O nº 1 e único da revista Centauro, correspondente a Outubro-Novembro-Dezembro de 1916, foi publicado em Lisboa sob a direcção de Luiz de Montalvor, com um Hors-texte especial de Cristiano Cruz representando uma figuração dramática do Centauro, tapando o rosto com a mão direita. A figura é extremamente personificada, acentuando a humanidade do monstro e esvaziando-o do aspecto guerreiro que muitas vezes lhe é associado nas figurações mitológicas.

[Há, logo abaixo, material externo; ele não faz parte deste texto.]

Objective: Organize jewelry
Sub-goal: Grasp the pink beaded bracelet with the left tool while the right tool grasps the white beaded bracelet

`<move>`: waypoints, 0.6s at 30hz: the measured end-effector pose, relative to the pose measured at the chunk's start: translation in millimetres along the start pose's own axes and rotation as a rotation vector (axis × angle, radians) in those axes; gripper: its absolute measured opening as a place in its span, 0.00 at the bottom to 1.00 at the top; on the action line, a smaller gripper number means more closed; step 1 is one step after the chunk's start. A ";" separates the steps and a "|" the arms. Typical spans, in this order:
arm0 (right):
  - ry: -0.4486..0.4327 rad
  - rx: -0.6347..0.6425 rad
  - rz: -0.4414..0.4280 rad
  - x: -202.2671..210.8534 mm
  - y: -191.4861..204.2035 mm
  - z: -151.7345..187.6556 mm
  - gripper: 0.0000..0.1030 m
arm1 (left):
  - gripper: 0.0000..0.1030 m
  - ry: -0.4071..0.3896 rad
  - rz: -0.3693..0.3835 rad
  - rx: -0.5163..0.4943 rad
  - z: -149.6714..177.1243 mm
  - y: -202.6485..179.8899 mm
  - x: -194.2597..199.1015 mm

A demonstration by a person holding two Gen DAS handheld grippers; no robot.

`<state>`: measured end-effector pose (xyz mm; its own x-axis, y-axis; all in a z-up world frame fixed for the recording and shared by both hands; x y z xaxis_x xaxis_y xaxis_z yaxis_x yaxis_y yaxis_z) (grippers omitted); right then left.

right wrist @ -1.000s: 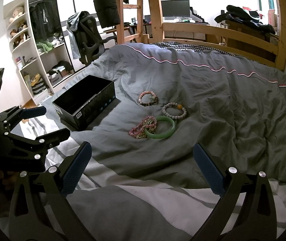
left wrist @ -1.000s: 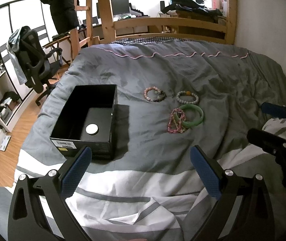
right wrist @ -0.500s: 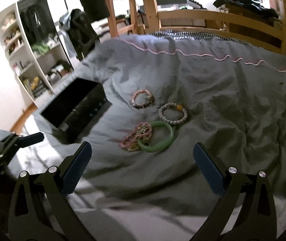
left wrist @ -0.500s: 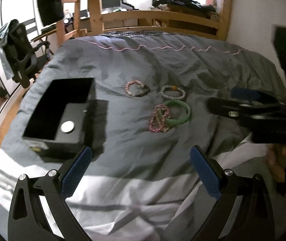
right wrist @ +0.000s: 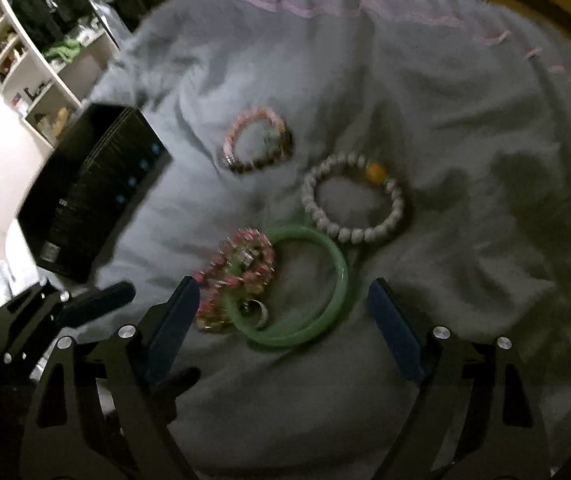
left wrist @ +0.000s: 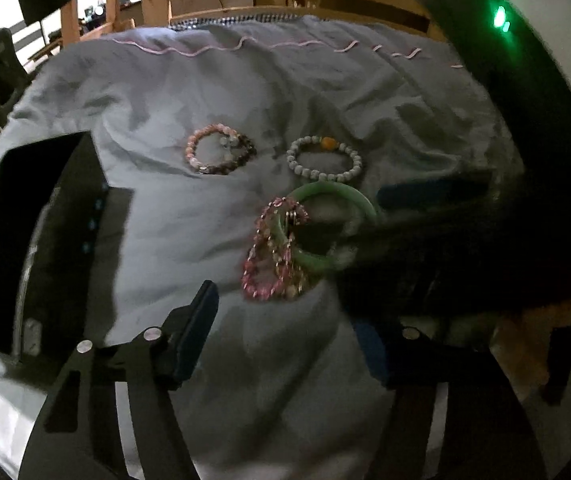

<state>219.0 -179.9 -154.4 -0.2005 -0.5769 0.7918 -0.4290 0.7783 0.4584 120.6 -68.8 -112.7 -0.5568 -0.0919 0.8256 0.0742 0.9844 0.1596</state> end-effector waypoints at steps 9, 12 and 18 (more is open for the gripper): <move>-0.051 -0.030 -0.057 -6.1 -10.3 0.4 0.70 | 0.38 0.037 0.046 0.010 -2.0 2.2 -24.7; -0.068 -0.005 -0.044 -2.3 -6.9 -2.3 0.70 | 0.28 0.047 0.073 0.035 -2.6 5.8 -25.7; -0.159 0.015 -0.039 22.8 0.0 -8.9 0.69 | 0.11 0.024 0.061 0.090 -5.9 17.0 -23.2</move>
Point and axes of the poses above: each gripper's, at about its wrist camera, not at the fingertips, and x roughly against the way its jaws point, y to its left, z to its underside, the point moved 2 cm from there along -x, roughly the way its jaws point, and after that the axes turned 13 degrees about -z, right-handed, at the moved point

Tendo saído um ano após os dois números da revista Orpheu, onde o simbolismo-paulismo como afirmação estética original do nosso Modernismo se vê ultrapassado pelas propostas vanguardistas (do interssecionismo de «Chuva Oblíqua» ao futurismo dos poemas de Mário de Sá-Carneiro e ao sensacionismo da «Ode Marítima» de Álvaro de Campos, Centauro representa um retorno ao que se poderia designar por ortodoxia simbolista, facto que se explica pela direcção de Montalvor, fiel discípulo de Mallarmé que terá tido a possibilidade de seguir esta sua orientação na escolha dos colaboradores e dos textos publicados. No sumário do número encontramos: «Tentativa de um ensaio dobre a decadência» do próprio Luiz de Montalvor, que funciona como um texto programático do que seria a orientação estética da revista; «Poemas inéditos» de Camilo Pessanha, já então instalado em Macau de onde não regressaria a  Portugal, cedidos por Ana de Castro Osório, no que constitui a única publicação significativa de poemas de Pessanha antes da edição póstuma da Clepsidra, em 1926; «Quatro sonetos» de Alberto Osório de Castro; «A aventura dum Sátiro ou a morte de Adónis», conto de Raul Leal;  «Passos da Cruz», catorze sonetos de Fernando Pessoa; «Última Nau, poema nocturno», de Júlio de Vilhena; e «Poemas da alma doente» por Silva Tavares. Com excepção de Pessoa, que frequentou todas as zonas estéticas do Modernismo, da tradução à vanguarda, os colaboradores do número são poetas que poderíamos inscrever na área simbolista-decadentista; e a colaboração de Pessoa pertence ao poeta ortónimo que também seguiu por algum tempo esse caminho, tendo escolhido «Os Passos da Cruz» em que o lado ocultista confere um sentido mais profundo ao simples jogo decorativo de cenários medievais e paisagens lacustres e enevoadas que percorre o nosso paúlismo. É no entanto o texto de abertura de Montalvor que situa o projecto da revista: «Somos os descendentes do século da Decadência». Esta primeira frase dá o sentido de uma continuidade em relação ao século XIX que Centauro pretende, propósito que, em 1916, nos soa como provocatório anacronismo.